A enfermeira que o empurrava mostrava-se extremamente cautelosa, com medo de que o rapaz surtasse de repente.

“Yue Chi!”

“Por que o devolveram?”

“Claro! Um jovem taoista de outro mundo, totalmente deslocado aqui, não ser considerado louco seria surpreendente.”

“A Clínica Psiquiátrica do Monte Dragão Azul, afinal, é referência…”

“Bah! Como posso considerar bom estar numa clínica dessas? Só posso estar muito doente.”

De repente, Yan Xi foi tomado por uma ideia ao ver Yue Chi: lembrou-se de que tinha mais uma técnica para praticar, e desta vez certamente não seria tão árduo.

“É isso!” pensou. “Ainda tenho a técnica de respiração do Clã da Montanha Nevada.”

“Se as pessoas matam e roubam pelo manual de espadas desse clã, esta técnica certamente é superior ao Punho do Macaco Branco, à Técnica do Elefante de Bronze e à do Osso de Ferro.”

“Parece que acabei de começar a praticar.”

Yan Xi tentou se concentrar, mas percebeu que fora do estado de personagem não conseguia ver os dados nem a linha da história. Resignou-se, decidiu não olhar o painel e resolveu tentar circular a energia diretamente.
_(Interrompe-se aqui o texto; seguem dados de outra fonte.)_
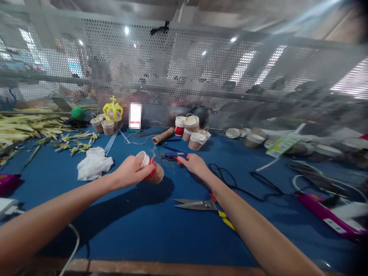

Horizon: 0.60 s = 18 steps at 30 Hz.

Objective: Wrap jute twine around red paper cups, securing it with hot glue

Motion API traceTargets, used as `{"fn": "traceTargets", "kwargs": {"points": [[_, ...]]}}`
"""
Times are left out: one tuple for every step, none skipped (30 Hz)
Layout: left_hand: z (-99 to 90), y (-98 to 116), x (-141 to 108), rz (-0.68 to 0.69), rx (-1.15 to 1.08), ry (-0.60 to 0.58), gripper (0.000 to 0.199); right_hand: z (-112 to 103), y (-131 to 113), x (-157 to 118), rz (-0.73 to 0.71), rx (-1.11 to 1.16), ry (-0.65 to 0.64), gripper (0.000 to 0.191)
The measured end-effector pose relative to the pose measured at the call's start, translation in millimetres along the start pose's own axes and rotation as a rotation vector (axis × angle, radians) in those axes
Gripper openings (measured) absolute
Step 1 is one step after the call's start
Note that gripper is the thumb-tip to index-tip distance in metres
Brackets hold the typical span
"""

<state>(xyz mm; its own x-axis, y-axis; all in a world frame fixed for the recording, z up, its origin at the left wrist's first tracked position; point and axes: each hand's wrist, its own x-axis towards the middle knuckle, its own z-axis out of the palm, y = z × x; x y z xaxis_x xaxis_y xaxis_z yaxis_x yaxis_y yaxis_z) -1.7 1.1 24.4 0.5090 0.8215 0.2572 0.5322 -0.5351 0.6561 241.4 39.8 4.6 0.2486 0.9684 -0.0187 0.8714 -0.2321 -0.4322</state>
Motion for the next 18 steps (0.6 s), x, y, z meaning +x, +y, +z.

Sentado e imóvel, Yan Xi parecia um paciente mental típico. A enfermeira, vendo-o tão tranquilo, ficou aliviada e não o incomodou.
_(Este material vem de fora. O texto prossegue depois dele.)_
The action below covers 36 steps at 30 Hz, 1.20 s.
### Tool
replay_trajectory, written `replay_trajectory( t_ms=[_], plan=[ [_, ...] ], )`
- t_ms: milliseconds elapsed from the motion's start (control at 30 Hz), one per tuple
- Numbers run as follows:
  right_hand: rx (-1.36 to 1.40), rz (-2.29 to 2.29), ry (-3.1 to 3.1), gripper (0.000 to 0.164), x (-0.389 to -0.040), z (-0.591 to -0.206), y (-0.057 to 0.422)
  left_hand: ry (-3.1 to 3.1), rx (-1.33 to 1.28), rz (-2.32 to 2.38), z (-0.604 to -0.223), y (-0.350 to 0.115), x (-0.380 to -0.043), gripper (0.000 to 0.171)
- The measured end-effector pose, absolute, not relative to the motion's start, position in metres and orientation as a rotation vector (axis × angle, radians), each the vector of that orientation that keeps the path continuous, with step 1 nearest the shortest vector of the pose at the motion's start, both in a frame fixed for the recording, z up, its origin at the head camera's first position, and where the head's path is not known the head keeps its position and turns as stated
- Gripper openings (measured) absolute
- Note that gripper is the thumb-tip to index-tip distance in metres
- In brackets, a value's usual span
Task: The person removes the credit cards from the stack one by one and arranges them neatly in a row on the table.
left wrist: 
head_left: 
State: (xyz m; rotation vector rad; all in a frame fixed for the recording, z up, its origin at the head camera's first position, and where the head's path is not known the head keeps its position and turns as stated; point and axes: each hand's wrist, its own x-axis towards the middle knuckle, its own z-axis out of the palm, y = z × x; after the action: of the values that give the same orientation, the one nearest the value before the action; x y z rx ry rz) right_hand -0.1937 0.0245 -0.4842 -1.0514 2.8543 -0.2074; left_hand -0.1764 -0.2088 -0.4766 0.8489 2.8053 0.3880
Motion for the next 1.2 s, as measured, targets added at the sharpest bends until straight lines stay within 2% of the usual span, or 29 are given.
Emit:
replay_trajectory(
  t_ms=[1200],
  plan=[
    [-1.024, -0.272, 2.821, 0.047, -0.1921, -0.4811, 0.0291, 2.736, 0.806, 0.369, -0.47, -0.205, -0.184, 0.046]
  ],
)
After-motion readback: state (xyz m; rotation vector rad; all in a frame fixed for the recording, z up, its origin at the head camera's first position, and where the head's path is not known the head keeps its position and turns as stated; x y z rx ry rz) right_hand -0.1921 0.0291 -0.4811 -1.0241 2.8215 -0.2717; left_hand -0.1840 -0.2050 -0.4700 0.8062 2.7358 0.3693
Quando um paciente agitado de repente se acalma, é sinal de melhora — um bom presságio.

Yan Xi começou silenciosamente a treinar a técnica de respiração da Montanha Nevada. Diversos métodos e fórmulas estranhas surgiam em sua mente. Conhecendo um pouco sobre meridianos graças à pesquisa para seus romances online, surpreendeu-se ao perceber uma leve sensação de frescor no abdômen.

Com esforço, conduziu essa brisa gelada até o períneo, onde deixou-a repousar por instantes, depois a fez subir pela coluna até o cóccix, atravessando vários pontos até parar na região da porta da vida.

Yan Xi não se apressou. Divertiu-se guiando aquele frescor entre alguns pontos do corpo, até que a enfermeira veio lembrá-lo do tratamento, e ele suspirou, interrompendo o exercício.

Foi levado novamente para a sala de eletrochoque, amarrado ao aparelho. Não era por falta de tentativas que não reagia, mas como paciente especial, sempre havia seguranças de plantão, e resistir jamais trouxera bons resultados. Agora, aprendera a suportar e esperar, pois tudo passava.

Quando a corrente elétrica percorreu seu corpo, o frescor nos pontos energéticos tornou-se ativo, criando uma estranha força de atração.

Yan Xi sentiu nitidamente que a eletricidade era absorvida por aquela aura gélida; além de um leve formigamento, não sentiu mais dano algum.

A surpresa foi imensa.

Yan Xi ficou tão comovido que quase chorou.

O médico responsável, ao ver que Yan Xi não reagia e ainda parecia feliz, achou que o aparelho estava com defeito e aumentou um pouco a corrente.

Depois de um tempo, aumentou mais um pouquinho, mas logo parou, pois, se algo acontecesse com o paciente, a responsabilidade seria dele.

Ao fim da sessão de eletrochoque, Yan Xi sentiu-se melhor do que nunca.

Ouviu o médico dizer: “Seu tratamento acabou. Parabéns, não precisa mais voltar”.

Yan Xi sentiu-se desapontado e exclamou: “Justo agora que descobri as maravilhas da eletroterapia, vocês param? Não podem me dar mais uma sessão?”

O médico, suando levemente, murmurou: “Chame os seguranças. O paciente Yan Xi está em surto novamente”.

Yan Xi retrucou: “Não estou doente”, e seguiu resignado para seu quarto.

Depois que Yan Xi saiu, o médico anotou no prontuário: “Eletrochoque sem efeito, sintomas agravados. Sugere-se mudança de abordagem”.

Enquanto isso, Yue Chi olhava para o teto, sem entender como fora parar ali.

As pessoas daquele lugar lhe pareciam todas estranhas, falavam de forma incompreensível, tudo — até os edifícios — era esquisito. Sentia falta do irmão mais velho e de seu templo.